▸ **Task item**
Each line below that includes the word "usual" is to be reported.

▸ **Available data**

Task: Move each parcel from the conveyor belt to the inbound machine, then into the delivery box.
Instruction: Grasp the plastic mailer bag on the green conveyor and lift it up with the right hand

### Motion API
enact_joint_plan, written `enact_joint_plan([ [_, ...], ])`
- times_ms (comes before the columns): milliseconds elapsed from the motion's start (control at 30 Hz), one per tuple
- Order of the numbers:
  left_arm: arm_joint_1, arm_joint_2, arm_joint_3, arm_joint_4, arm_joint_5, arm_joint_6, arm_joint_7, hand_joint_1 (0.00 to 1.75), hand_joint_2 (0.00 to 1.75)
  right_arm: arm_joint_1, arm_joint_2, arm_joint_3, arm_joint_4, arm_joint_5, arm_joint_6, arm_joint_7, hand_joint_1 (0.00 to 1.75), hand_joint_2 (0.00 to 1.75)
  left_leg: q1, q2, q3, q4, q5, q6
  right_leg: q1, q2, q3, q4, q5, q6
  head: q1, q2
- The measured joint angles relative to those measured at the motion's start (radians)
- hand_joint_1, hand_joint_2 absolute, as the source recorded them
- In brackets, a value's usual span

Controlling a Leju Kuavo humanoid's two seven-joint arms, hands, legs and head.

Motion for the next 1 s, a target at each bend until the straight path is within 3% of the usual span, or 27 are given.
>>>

▸ **Solution for this problem**
- In brackets, a value's usual span
Motion for the next 1 s, a target at each bend until the straight path is within 3% of the usual span, or 27 are given.

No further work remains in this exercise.